Cord shut off the engine. “Why are
you
doing this?”

“I need to do something,” she said softly, “Day in, day out. I just watch and point. Everyone else deals with the messes. If it weren’t for Ruby…” she trailed off, staring down at the bulge in her sweatshirt, heat rising in her face.

“All right, Detective. Detect.” Cord’s smile was in his voice and it barely sounded forced.

There were no cars parked around this warehouse and no marks on the outside to tell them anything about what was inside. Cord ghosted alongside Verity, a shotgun held lightly in his big hands, as they followed Ruby’s white shape down the pocked asphalt along the edge of the building. Verity hadn’t bothered with a leash. Ruby wouldn’t run away anymore than Verity would willingly slice off her own hand.

There was black magic slime all over this place, making it difficult to track the salt and sweet scent of the boy’s power through the miasma of rot. The trail led them around the side and to a closed roll-up door. Parked up against the building was a new model Toyota. Verity and Cord shared a look. Probably weren’t natives, driving a Japanese car like that in Motor City.

Ruby paused by the roll-up door and tossed her head in the air, whiskers twitching as she indicated this was the place. Verity pressed herself to the side of the building and crouched down, holding out a pellet, which her rat came to get, taking it with her delicate pink paws before scarfing it down.
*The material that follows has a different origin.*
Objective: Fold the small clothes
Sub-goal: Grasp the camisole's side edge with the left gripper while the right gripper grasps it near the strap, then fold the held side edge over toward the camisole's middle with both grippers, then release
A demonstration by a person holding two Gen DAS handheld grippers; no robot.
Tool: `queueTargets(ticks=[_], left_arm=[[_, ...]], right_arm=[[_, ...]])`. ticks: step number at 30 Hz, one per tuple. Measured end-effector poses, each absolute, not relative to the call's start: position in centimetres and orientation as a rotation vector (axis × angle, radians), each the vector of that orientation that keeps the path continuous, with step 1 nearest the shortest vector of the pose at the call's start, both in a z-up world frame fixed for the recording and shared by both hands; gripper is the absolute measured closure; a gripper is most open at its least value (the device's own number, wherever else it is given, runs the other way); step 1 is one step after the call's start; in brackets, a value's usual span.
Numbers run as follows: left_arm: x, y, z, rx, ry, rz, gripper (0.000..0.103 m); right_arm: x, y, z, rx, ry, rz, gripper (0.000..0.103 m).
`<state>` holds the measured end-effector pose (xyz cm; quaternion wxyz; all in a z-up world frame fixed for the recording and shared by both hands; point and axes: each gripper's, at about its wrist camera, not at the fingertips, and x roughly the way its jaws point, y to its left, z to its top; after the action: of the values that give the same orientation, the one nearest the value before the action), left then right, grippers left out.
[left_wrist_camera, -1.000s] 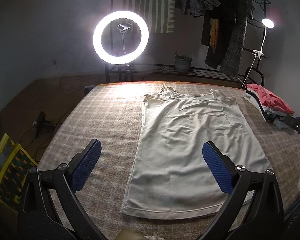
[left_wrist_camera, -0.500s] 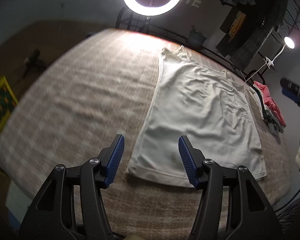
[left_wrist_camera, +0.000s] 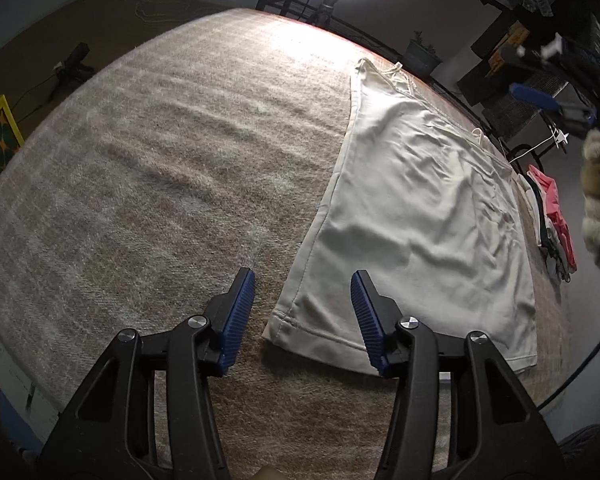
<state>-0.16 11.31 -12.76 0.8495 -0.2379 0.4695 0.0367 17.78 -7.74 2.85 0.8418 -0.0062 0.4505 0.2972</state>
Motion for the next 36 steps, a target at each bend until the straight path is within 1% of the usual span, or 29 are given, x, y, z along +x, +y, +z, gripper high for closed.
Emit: queueTargets(ticks=[4,5,7,14,16,18,19,20,22,24,26,32,34,36], left_arm=[[0.2,11.4,-13.3,-0.523,1.014,0.060,0.056],[0.3,11.4,-13.4,-0.525,1.018,0.057,0.056],[0.4,11.4,-13.6,-0.526,1.023,0.054,0.060],[0.6,11.8,-13.7,-0.550,1.019,0.041,0.064],[0.7,11.9,-13.8,-0.554,1.024,0.027,0.074],[0.8,11.8,-13.9,-0.555,1.025,0.017,0.077],[0.9,11.7,-13.9,-0.550,1.029,0.012,0.083],[0.9,11.6,-14.0,-0.545,1.031,0.011,0.086],[1.0,11.6,-14.0,-0.545,1.033,0.001,0.093],[1.0,11.6,-14.1,-0.559,1.037,-0.015,0.098],[1.2,11.5,-14.1,-0.572,1.035,-0.027,0.099],[1.1,11.1,-13.5,-0.572,1.015,-0.047,0.101],[1.0,11.0,-13.2,-0.571,1.010,-0.047,0.102],[0.8,10.9,-12.9,-0.560,0.997,-0.049,0.102]], right_arm=[[21.2,-4.1,1.1,-0.028,1.006,0.645,0.038],[21.9,-3.6,0.8,-0.022,1.024,0.648,0.040],[23.6,-1.9,-0.5,-0.009,1.073,0.651,0.046],[27.7,2.7,-4.8,-0.071,1.170,0.600,0.054],[28.8,3.8,-6.0,-0.093,1.193,0.577,0.056],[29.8,4.6,-6.9,-0.107,1.207,0.556,0.057],[30.2,4.9,-7.3,-0.112,1.212,0.547,0.057],[30.6,5.3,-7.7,-0.117,1.219,0.536,0.057],[31.3,6.1,-8.4,-0.128,1.230,0.518,0.058],[31.9,6.9,-9.0,-0.155,1.235,0.498,0.058],[32.3,7.7,-9.7,-0.193,1.237,0.480,0.058],[33.1,9.0,-11.1,-0.272,1.255,0.427,0.070],[33.3,9.2,-11.0,-0.291,1.248,0.404,0.083],[33.6,9.1,-11.0,-0.296,1.243,0.393,0.091]])
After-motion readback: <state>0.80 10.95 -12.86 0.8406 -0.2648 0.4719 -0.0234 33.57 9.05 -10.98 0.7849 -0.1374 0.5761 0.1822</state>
She listened for a long moment, hearing only the occasional rush of traffic on the road behind them and a plane taking off from the airport somewhere in the distance beyond the rows of metal and cement. Then, muffled voices, coming from inside, and a light came on beyond the truck, shining through a window that had previously been hidden in the dark, blending into the wall. It illuminated a small gap beneath the roll-up door.

“Think there’s a button inside to raise that?” Verity whispered.

“Maybe, but what good does that do us?”

“Rats are better than cats at getting into tight spaces.”

She pushed the link between them as open as she could get it, going deeper into Ruby’s mind than she usually did. Verity’s head hurt and the white rat rubbed at her whiskers and ears. Focus. She took a deep breath and pictured the memory game, sending Ruby the images of what she guessed the button for the door would look like.

Ruby seemed to understand. She scurried along the door and crammed herself in where the uneven cement and the bottom of the door didn’t quite meet up. Through the link, Verity got a rough picture of the inside. The roll-up door opened into a big space full of wooden shipping crates that stank of the rotten magic. To the right was the boy’s delicious scent trail, leading toward the light and a half-open door. Through Ruby’s eyes, Verity found the button that controlled the door. It hung from a thick cord, out of the reach of even the two-foot-long rat.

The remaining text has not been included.